Bob, Liz and Sarah are sitting at the beach as Chuck enters carrying a box of doughnuts.
CHUCK
Guys! I found doughnuts! We’re saved!
LIZ
You stole those from the cameramen didn’t you, Chuck?
CHUCK
No, I found them in the middle of the jungle. On a coffee table next to other snacks. Now then, these doughnuts won’t last us very long. I declare we eat Frank in order to survive!
BOB
Dude, what are you talking about?
CHUCK
I’m sorry Bob, but I thought we were trying to survive here. We’re lost and alone on this island.
SARAH
We’re on the TV show Survivor, Chuck! None of this is real!
CHUCK
Sarah, we don’t want to anger the gods Jacob Bernstein and Kyle Schulz.
SARAH
You mean you don’t want to anger the producers?
CHUCK
Yeah, the gods! Oh man, here comes Frank with all of his meat. Quiet as I make the killing blow.
Chuck pulls out a gun and aims it at Frank. Frank raises his hands in the air.
FRANK
What the hell Chuck?
CHUCK
Sorry Frank, but in order for us to survive, we have to eat you. This will only hurt for a second.
Chuck fires the gun but there are no bullets in the gun and Chuck throws the gun away after realizing the gun is empty.
CHUCK
Damn! Now we’re going to starve. We’re lost on this island.
FRANK
Chuck, dude, we’re playing Survivor. You can go home at any time.
CHUCK
Really? I can get off the island?
FRANK
Yeah just go ask the one of the cameramen to give you a lift home.
CHUCK
Cameramen?
BOB
You know the guys filming us right now, Chuck.
CHUCK
Oh, I thought they were natives. But you guys need me here in order to survive.
LIZ
Honestly, we’ll be fine without you, Chuck. In fact we were planning on voting you off at next tribal council.
SARAH
I agree with Liz, we are defiantly voting you off at the next tribal council meeting. Not just because you tried to kill Frank, but also because you’re taking this too seriously.
CHUCK
Oh, wow, geez Sarah. I was going to say that I found a jet ski that could take us off the island and get us home. But if you all want me gone, I’ll just go. No one needs to tell the elder of the tribal council about my misdeeds.
LIZ
What are you talking about?
CHUCK
You know the one called Jeff!
LIZ
You mean the host, Jeff Probst?
BOB
Just get out of here, Chuck! Nobody wants you here!
FRANK
Are we all just ignoring the fact he tried to kill me a minute ago?
BOB
Shut up Frank, we don’t like you either.
SARAH
Yeah, shut up Frank!
CHUCK
Fine, I’ll get on the jet ski and go home. And I won’t tell anyone you’re all here.

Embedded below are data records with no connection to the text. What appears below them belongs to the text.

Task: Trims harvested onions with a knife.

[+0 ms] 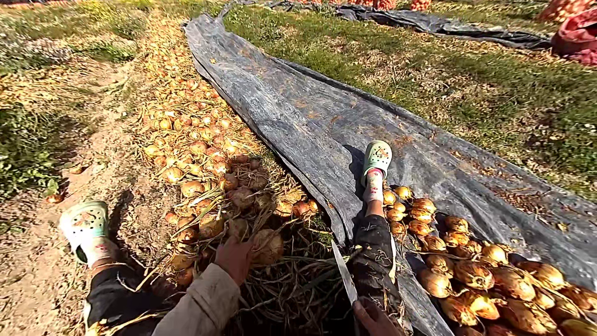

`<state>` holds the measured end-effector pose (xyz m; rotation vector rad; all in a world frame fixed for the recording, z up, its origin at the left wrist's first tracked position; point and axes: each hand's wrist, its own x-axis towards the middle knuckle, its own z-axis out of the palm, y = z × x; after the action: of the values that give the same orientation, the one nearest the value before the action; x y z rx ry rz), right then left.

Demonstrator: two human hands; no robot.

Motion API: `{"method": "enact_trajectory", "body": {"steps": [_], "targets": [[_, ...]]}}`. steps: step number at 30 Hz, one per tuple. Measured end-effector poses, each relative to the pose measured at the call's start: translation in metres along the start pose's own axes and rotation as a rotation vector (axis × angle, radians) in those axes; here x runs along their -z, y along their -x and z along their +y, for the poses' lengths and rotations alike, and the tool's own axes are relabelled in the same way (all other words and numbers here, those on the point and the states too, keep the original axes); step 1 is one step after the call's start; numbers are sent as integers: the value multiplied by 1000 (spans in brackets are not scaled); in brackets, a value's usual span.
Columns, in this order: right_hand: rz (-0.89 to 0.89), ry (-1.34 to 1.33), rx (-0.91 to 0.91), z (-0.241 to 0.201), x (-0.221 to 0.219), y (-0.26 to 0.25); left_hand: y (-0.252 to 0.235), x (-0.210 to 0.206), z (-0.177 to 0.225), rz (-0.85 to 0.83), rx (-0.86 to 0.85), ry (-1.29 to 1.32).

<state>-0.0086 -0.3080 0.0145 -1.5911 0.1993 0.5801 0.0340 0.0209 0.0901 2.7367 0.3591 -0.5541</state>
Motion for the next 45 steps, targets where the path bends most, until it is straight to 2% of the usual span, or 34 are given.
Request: {"method": "enact_trajectory", "body": {"steps": [3, 4, 6, 9, 12, 16, 20, 22, 26, 28, 30, 32, 35, 38, 41, 43, 45], "targets": [[-70, 59, 68, -5, -14, -7, 51, -28, -5, 433, -306, 345], [-81, 85, 123, -10, -19, -9, 61, -37, -3, 503, -386, 435], [-76, 112, 302, -24, -32, -8, 77, -50, 6, 506, -454, 635], [-35, 70, 615, -40, -42, -5, 89, -70, 22, 273, -449, 1105], [-72, 19, 695, -41, -37, 0, 83, -82, 23, 27, -359, 1369], [-64, 52, 535, -35, -32, 8, 76, -69, 22, -301, -181, 1336], [-147, 49, 254, -33, -26, 9, 68, -70, 6, -552, -270, 1157], [-177, -42, 143, -29, -25, 9, 67, -75, 4, -579, -283, 1128], [-177, -161, -6, -17, -28, 7, 71, -93, 18, -202, -303, 1104], [-141, -216, -79, -15, -29, 6, 73, -93, 25, 55, -470, 826], [-121, -265, -128, -17, -26, 5, 77, -87, 34, 213, -621, 501], [-111, -301, -122, -24, -21, 5, 79, -85, 42, 272, -691, 324], [-156, -358, -75, -36, -14, 8, 67, -88, 48, 408, -723, 315], [-215, -454, -15, -31, -7, 13, 47, -72, 53, 543, -537, 469], [-66, -411, -51, -15, -10, 9, 38, -64, 62, 713, -436, 444], [-115, -374, -108, -2, -13, 2, 39, -73, 70, 766, -531, 376], [-201, -421, -133, 6, -20, -3, 44, -89, 80, 706, -704, 238]]}}
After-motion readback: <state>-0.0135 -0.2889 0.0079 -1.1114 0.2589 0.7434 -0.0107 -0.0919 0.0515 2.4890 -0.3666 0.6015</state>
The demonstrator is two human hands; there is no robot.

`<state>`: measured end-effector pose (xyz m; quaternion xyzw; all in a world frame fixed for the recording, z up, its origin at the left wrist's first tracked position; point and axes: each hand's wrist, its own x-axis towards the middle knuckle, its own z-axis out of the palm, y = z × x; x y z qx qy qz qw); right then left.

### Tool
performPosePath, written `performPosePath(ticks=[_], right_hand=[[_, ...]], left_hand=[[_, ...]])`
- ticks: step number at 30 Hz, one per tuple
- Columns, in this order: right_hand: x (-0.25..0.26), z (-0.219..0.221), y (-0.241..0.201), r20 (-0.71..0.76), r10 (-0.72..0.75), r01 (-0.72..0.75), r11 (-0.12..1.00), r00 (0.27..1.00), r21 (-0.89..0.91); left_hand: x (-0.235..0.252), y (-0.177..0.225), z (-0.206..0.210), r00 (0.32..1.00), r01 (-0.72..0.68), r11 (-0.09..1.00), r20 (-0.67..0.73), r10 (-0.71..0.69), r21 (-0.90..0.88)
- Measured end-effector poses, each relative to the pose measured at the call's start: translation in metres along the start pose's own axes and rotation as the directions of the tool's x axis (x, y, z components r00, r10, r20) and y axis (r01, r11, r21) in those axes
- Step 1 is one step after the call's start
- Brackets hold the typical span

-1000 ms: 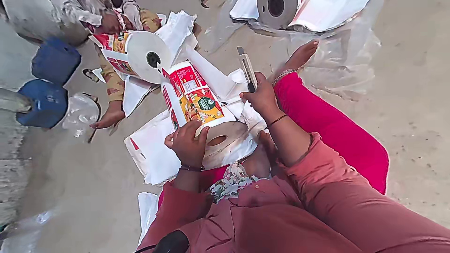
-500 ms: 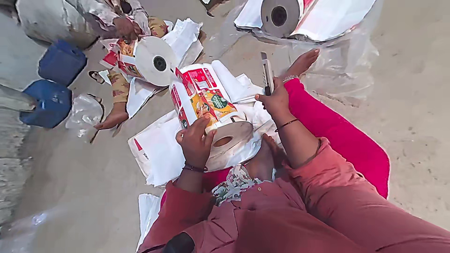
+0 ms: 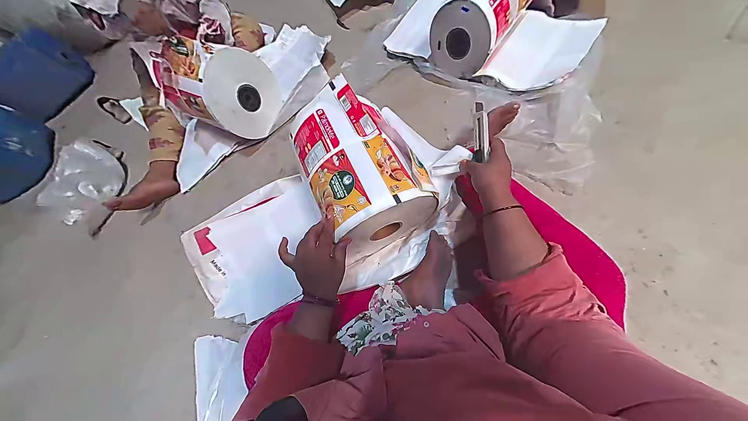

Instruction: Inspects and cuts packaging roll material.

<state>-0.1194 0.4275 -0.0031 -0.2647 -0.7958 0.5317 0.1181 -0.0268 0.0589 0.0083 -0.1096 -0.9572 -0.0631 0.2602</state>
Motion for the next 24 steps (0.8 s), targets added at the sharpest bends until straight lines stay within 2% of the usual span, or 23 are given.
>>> performPosePath(ticks=[2, 4, 6, 8, 11, 15, 18, 20, 24], right_hand=[[-0.004, -0.005, -0.012, -0.001, -0.078, 0.077, 0.996, 0.997, -0.048], [-0.015, -0.005, -0.028, 0.065, -0.199, 0.202, 0.978, 0.978, -0.049], [-0.034, 0.0, -0.045, 0.176, -0.339, 0.355, 0.933, 0.924, -0.064], [-0.056, 0.009, -0.062, 0.289, -0.449, 0.504, 0.85, 0.845, -0.153], [-0.072, 0.027, -0.07, 0.397, -0.404, 0.526, 0.805, 0.824, -0.274], [-0.067, 0.035, -0.063, 0.35, -0.323, 0.427, 0.861, 0.879, -0.276], [-0.067, 0.034, -0.058, 0.309, -0.355, 0.432, 0.872, 0.883, -0.232], [-0.068, 0.03, -0.062, 0.368, -0.381, 0.472, 0.859, 0.848, -0.2], [-0.062, 0.012, -0.072, 0.577, -0.416, 0.604, 0.777, 0.703, -0.176]], left_hand=[[0.001, -0.001, 0.0, 1.0, 0.005, 1.0, -0.003, -0.005, -0.001], [-0.001, -0.003, 0.001, 1.0, 0.015, 1.0, -0.006, -0.015, -0.006], [-0.004, -0.005, 0.001, 1.0, 0.031, 0.999, -0.006, -0.031, -0.018], [-0.006, -0.006, 0.0, 0.999, 0.042, 0.998, -0.003, -0.042, -0.038], [-0.008, -0.01, 0.0, 0.999, 0.044, 0.997, -0.021, -0.045, -0.058], [-0.009, -0.011, 0.0, 0.998, 0.059, 0.997, -0.006, -0.059, -0.049], [-0.007, -0.009, 0.0, 0.998, 0.065, 0.997, 0.005, -0.065, -0.052], [-0.006, -0.009, 0.001, 0.998, 0.061, 0.997, -0.008, -0.061, -0.056], [-0.007, -0.008, 0.0, 0.998, 0.059, 0.997, -0.016, -0.06, -0.055]])
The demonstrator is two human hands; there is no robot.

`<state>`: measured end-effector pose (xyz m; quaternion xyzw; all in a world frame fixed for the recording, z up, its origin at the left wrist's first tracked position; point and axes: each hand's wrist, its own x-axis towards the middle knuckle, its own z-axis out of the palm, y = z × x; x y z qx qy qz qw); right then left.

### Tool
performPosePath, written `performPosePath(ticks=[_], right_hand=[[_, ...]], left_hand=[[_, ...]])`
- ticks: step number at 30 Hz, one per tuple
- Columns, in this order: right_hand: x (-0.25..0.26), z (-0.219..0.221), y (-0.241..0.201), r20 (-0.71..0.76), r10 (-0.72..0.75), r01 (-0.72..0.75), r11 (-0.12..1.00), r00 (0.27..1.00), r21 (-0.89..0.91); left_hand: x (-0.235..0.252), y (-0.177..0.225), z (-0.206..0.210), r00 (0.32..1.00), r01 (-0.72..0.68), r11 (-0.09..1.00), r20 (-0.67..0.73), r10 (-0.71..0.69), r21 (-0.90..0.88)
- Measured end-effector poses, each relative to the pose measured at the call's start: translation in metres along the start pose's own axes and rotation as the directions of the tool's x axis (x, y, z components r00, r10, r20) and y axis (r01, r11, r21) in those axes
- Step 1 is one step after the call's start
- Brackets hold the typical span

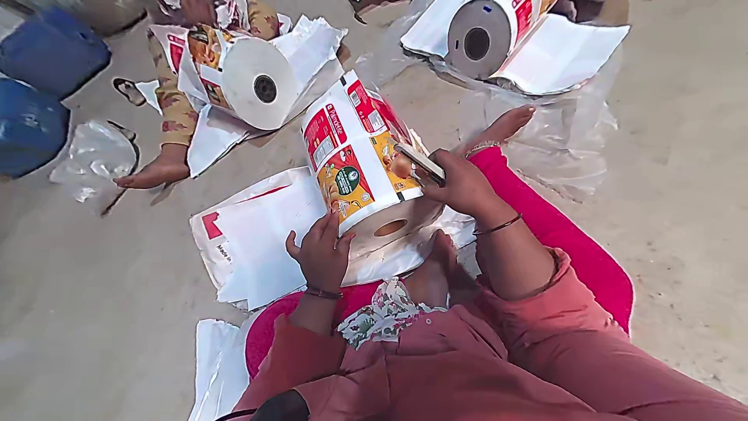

Chuck exits the scene as Liz, Sarah and Bob huddle up.
BOB
Now that Chuck’s gone, I say we vote off Frank.
LIZ
Agreed!
SARAH
That million dollars is as good as mine.
FRANK
I can hear you guys. You know what? Screw this! I’m going on the Price is Right.
Frank is about to leave when Chuck reenters and shoots him in the arm. Frank screams in pain after being shot in the arm by Chuck.
CHUCK
That jet ski was out of gas. Plus, I found bullets for the gun. So what’s this about a million dollars?